Les systèmes imaginés prirent des formes très diverses. On utilisa la combinaison des températures et pressions élevées. On bâtit des machines fonctionnant par radiations de toutes sortes. Quelles que soient les méthodes, elles reçurent le nom générique de flash. Le flash lourd, le flash chaud, le flash blanc. Des milliards d’euros, de dollars, de yens, furent dépensés pour que les flashes soient rendus opérationnels dans les plus courts délais.

Les pays les moins nantis, qui étaient également ceux où les rites religieux d’inhumation semblaient ne pas pouvoir être contournés, entrèrent dans une ère de déroute macabre. Faute d’argent, faute d’infrastructures frigorifiques, faute de volonté de transcender les interdits et d’abandonner les rites, les corps en décomposition s’accumulèrent, chassant les vivants des villes.

Bénarès, où la crémation ne posait bien sûr pas de problème, bien au contraire, du fait de la sacralité même de la ville qui poussait les mourants à s’y diriger pour mourir et brûler prés du Gange, devint un entonnoir où les pressions de la foule tuaient autant que la maladie.

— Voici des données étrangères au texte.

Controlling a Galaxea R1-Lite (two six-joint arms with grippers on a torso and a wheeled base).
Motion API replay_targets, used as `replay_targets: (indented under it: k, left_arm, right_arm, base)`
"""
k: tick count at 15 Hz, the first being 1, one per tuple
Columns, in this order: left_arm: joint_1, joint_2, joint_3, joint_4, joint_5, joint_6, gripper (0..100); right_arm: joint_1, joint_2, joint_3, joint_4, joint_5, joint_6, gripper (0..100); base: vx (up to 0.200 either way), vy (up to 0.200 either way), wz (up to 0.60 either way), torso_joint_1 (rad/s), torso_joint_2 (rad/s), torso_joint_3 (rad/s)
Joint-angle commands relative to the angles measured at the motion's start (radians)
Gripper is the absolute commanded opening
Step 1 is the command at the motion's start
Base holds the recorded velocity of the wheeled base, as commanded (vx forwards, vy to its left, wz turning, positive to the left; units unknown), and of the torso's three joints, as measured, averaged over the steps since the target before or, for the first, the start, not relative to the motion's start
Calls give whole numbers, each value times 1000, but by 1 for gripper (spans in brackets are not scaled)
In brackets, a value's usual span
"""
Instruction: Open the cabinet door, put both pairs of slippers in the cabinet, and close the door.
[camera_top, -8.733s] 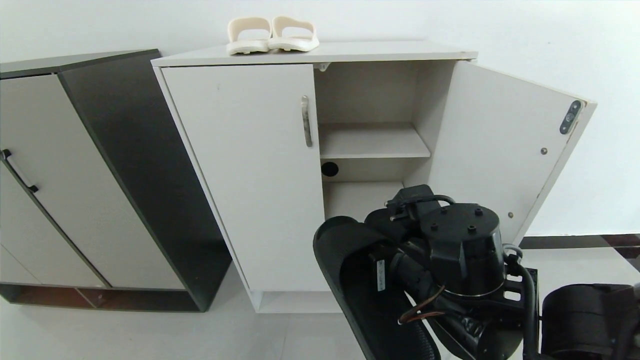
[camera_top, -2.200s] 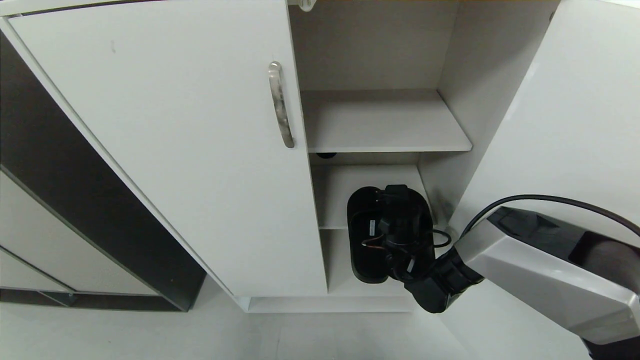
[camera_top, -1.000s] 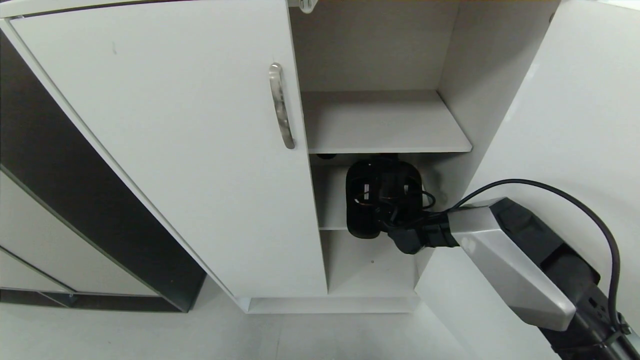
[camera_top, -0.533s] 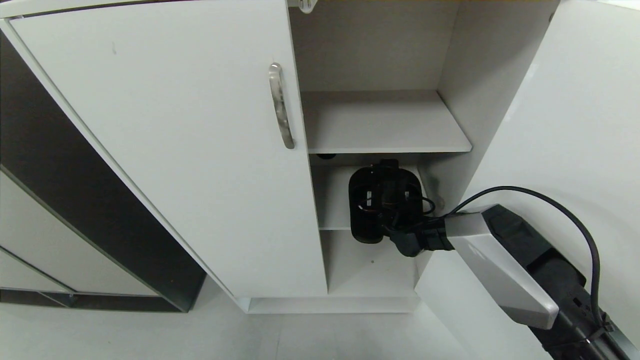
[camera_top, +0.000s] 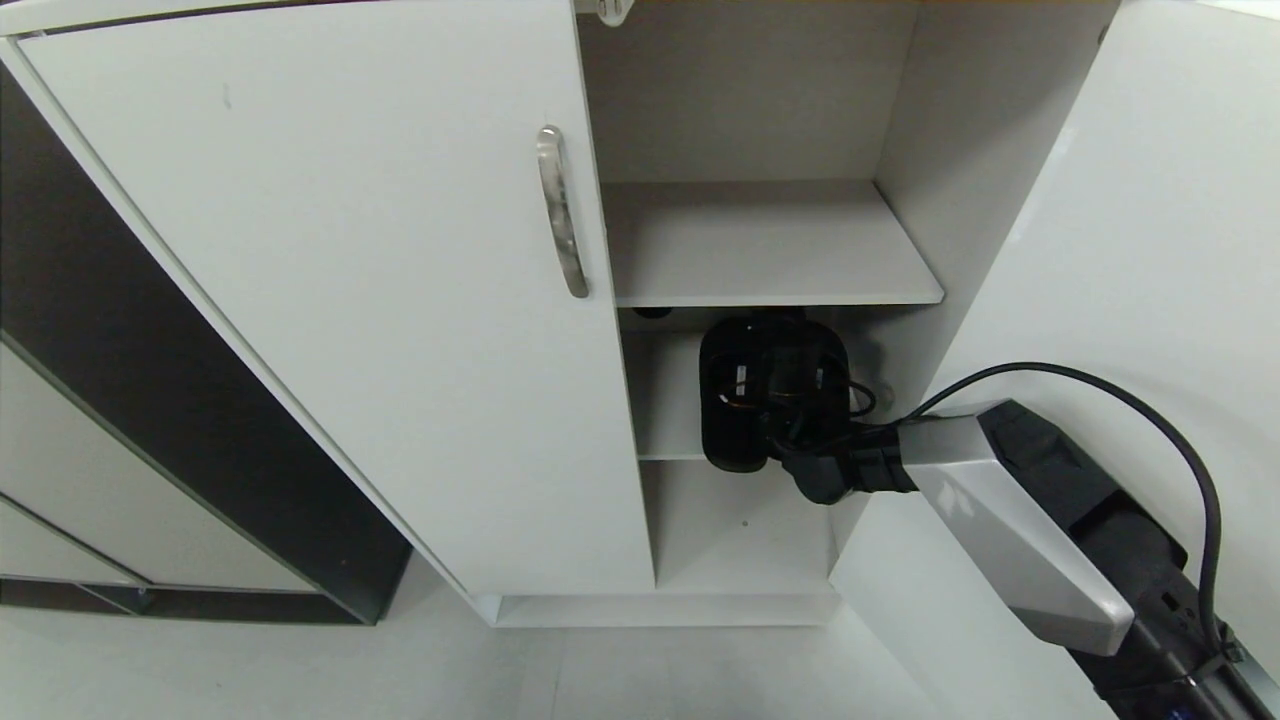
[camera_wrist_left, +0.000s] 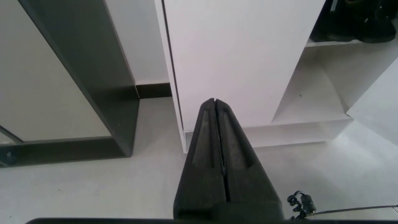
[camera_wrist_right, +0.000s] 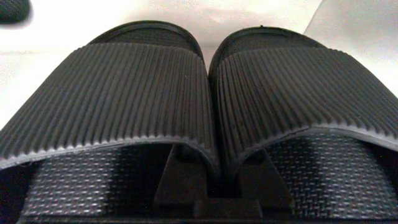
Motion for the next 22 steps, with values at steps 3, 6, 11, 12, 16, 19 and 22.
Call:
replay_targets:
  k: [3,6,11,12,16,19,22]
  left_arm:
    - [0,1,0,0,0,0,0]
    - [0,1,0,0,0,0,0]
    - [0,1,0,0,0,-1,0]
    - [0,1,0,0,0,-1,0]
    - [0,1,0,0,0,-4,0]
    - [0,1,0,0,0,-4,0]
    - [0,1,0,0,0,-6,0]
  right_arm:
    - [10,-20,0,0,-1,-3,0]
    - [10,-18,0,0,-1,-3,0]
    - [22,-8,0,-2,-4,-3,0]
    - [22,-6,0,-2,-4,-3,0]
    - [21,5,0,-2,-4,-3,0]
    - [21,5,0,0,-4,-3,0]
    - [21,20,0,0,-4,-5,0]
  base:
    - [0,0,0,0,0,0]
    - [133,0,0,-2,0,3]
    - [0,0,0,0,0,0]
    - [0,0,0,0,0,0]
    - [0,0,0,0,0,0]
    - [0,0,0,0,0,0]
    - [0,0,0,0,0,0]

Les routes des pays pauvres, comme celles des pays mal gérés, se couvrirent de caravanes hétéroclites. Les hordes en exode furent vite affamées, volant et pillant, tuant pour manger, s’entretuant pour dormir, fuyant devant la mort et la semant devant elles.

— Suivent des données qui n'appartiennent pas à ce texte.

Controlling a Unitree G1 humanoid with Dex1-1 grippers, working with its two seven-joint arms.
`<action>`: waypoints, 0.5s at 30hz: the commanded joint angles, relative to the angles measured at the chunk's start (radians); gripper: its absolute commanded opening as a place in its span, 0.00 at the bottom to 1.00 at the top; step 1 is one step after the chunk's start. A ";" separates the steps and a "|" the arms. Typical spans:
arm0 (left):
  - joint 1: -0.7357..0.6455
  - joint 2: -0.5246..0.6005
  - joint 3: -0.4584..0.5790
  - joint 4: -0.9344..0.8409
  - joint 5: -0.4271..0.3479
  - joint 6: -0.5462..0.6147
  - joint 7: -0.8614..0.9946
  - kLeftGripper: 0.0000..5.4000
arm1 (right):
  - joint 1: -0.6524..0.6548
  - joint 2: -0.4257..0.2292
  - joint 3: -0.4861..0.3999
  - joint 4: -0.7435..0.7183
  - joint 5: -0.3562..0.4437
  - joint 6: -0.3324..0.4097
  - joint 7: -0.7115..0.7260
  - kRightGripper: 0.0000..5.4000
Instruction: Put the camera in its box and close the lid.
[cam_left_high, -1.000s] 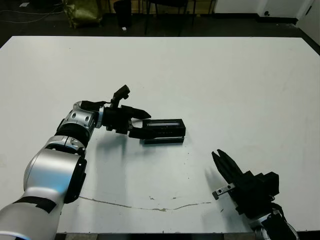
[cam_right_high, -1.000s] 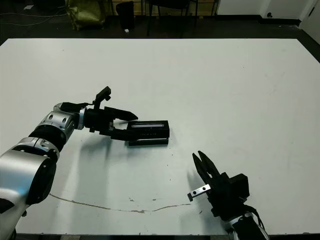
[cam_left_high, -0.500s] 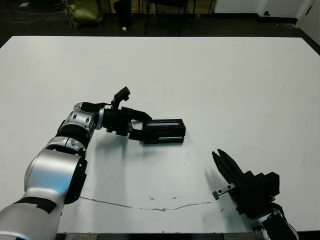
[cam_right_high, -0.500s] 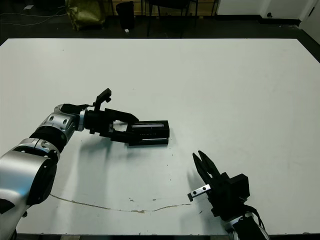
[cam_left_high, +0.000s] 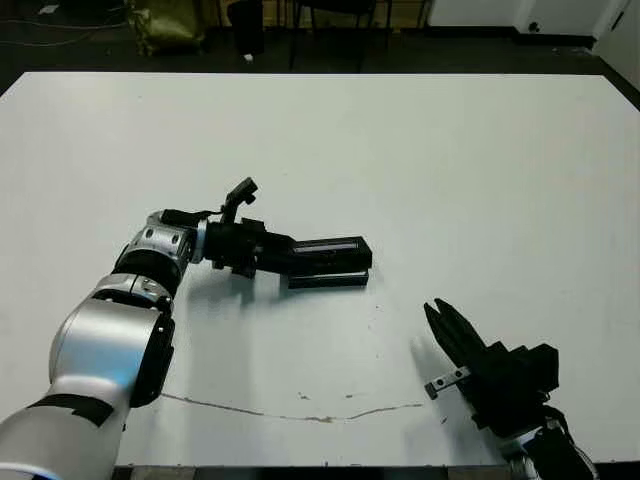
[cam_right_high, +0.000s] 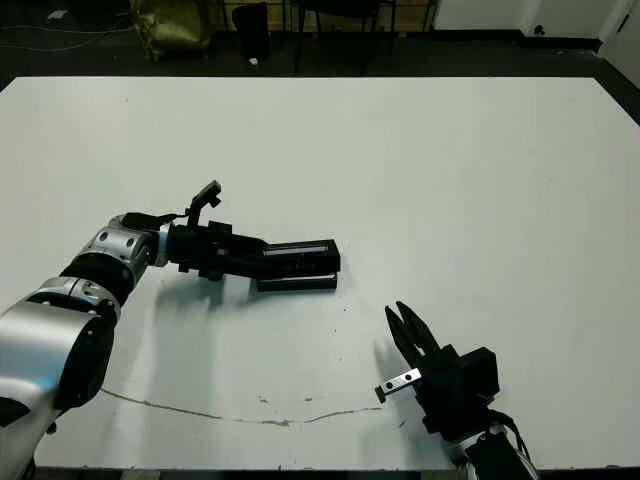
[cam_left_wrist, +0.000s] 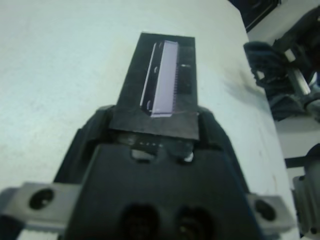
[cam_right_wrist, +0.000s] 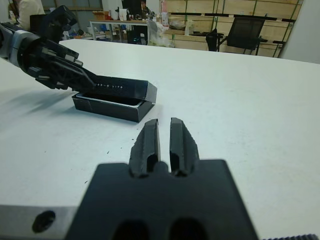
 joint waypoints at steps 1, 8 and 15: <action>0.018 -0.003 -0.003 0.009 0.010 0.018 0.026 0.42 | 0.045 -0.014 0.001 0.020 -0.003 -0.005 0.003 0.00; 0.017 -0.001 0.009 0.003 0.003 0.032 0.050 0.42 | 0.049 -0.010 0.003 0.007 -0.006 0.012 -0.006 0.00; 0.017 -0.001 0.081 -0.033 -0.062 0.014 0.134 0.42 | 0.043 -0.011 0.005 0.018 -0.012 0.000 -0.005 0.00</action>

Partout, en France comme ailleurs, les cérémonies funéraires devinrent communes à plusieurs familles, voire à plusieurs dizaines de familles. Seuls les proches y assistaient, il aurait fallu passer son temps dans les églises, les temples, les synagogues ou les mosquées si l’on avait voulu participer à toutes les funérailles de la parentèle éloignée ou des amis. Le cérémonial fut abandonné par bon nombre qui se contentaient de récupérer l’urne de leur proche et de répandre les cendres dans les rivières.